— What to work on —
Please set down the data word for word; images do not go in the copy.

Provided material Start Marker

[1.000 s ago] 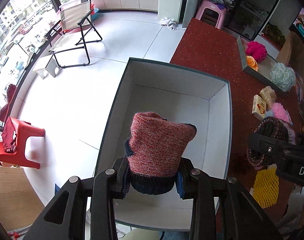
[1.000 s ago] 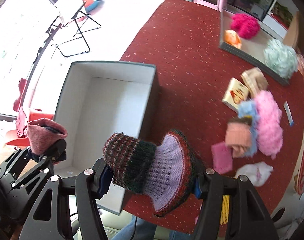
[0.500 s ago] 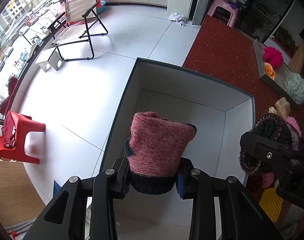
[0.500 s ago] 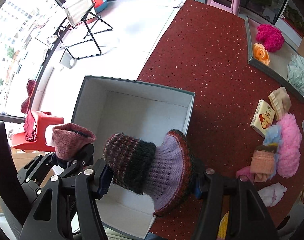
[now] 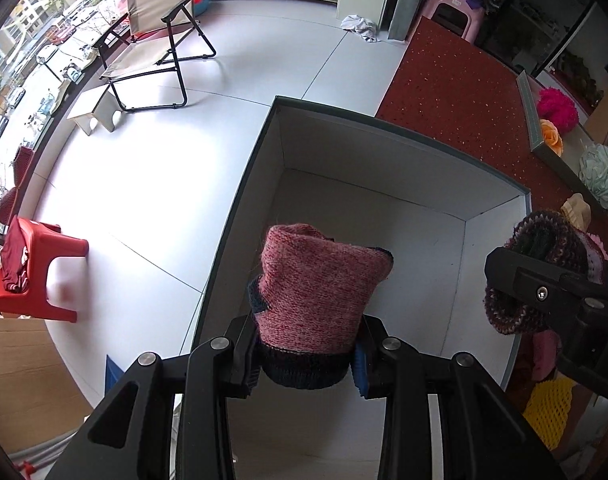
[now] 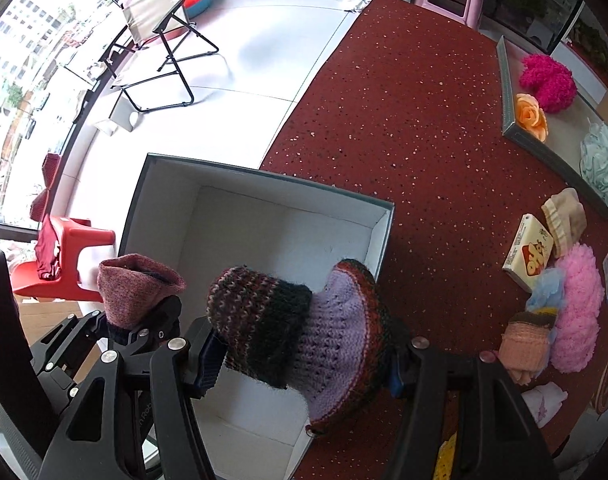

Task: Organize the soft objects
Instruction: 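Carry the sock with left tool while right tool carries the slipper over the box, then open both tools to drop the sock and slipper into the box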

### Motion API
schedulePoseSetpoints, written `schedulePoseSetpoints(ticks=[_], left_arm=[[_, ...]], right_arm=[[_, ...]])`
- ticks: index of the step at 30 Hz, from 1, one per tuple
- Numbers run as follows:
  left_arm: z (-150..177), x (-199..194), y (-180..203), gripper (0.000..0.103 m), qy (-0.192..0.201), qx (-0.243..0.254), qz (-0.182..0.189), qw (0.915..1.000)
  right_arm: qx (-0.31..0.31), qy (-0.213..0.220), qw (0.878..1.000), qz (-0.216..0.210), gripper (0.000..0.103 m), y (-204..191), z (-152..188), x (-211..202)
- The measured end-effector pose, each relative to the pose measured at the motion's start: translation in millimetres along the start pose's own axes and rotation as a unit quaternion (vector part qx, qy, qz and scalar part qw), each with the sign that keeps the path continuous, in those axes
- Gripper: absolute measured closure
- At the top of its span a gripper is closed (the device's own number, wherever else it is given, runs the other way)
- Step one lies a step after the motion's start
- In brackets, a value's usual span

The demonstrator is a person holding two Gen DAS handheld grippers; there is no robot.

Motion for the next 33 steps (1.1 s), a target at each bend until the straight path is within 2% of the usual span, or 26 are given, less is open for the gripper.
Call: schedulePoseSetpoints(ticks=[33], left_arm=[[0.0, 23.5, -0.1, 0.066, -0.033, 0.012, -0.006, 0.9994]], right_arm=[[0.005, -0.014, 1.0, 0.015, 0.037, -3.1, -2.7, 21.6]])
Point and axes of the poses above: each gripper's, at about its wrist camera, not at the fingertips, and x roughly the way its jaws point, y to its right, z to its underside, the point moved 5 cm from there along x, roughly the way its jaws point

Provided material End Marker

— Exercise response —
[1.000 s ago] 
[1.000 s ago] 
[0.500 s ago] 
[0.500 s ago] 
[now] 
[now] 

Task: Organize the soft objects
Instruction: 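Carry the sock with left tool while right tool carries the slipper over the box, then open both tools to drop the sock and slipper into the box
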
### Motion API
schedulePoseSetpoints, written `schedulePoseSetpoints(ticks=[_], left_arm=[[_, ...]], right_arm=[[_, ...]])`
- ticks: index of the step at 30 Hz, from 1, one per tuple
- Numbers run as follows:
  left_arm: z (-150..177), x (-199..194), y (-180..203), gripper (0.000..0.103 m), qy (-0.192..0.201), qx (-0.243..0.254), qz (-0.182..0.189), qw (0.915..1.000)
  right_arm: qx (-0.31..0.31), qy (-0.213..0.220), qw (0.878..1.000), qz (-0.216..0.210), gripper (0.000..0.103 m), y (-204..191), z (-152..188), x (-211..202)
- The measured end-effector pose, each relative to the pose measured at the motion's start: translation in millimetres along the start pose's own axes and rotation as a unit quaternion (vector part qx, qy, qz and scalar part qw), each with the sign that keeps the path continuous, in those axes
- Gripper: absolute measured closure
- At the top of its span a gripper is closed (the device's own number, wherever else it is given, runs the other way)
- Step one lies a step after the motion's start
- In brackets, a value's usual span

The demonstrator is a person holding two Gen DAS handheld grippers; there is no robot.

Motion for the next 33 steps (1.1 s), a target at each bend until the straight path is within 2% of the usual span, or 26 are given, less is open for the gripper.
Call: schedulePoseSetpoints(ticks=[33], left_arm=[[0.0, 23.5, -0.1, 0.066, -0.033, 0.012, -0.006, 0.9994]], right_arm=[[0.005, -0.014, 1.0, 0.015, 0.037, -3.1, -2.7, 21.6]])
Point and axes of the poses above: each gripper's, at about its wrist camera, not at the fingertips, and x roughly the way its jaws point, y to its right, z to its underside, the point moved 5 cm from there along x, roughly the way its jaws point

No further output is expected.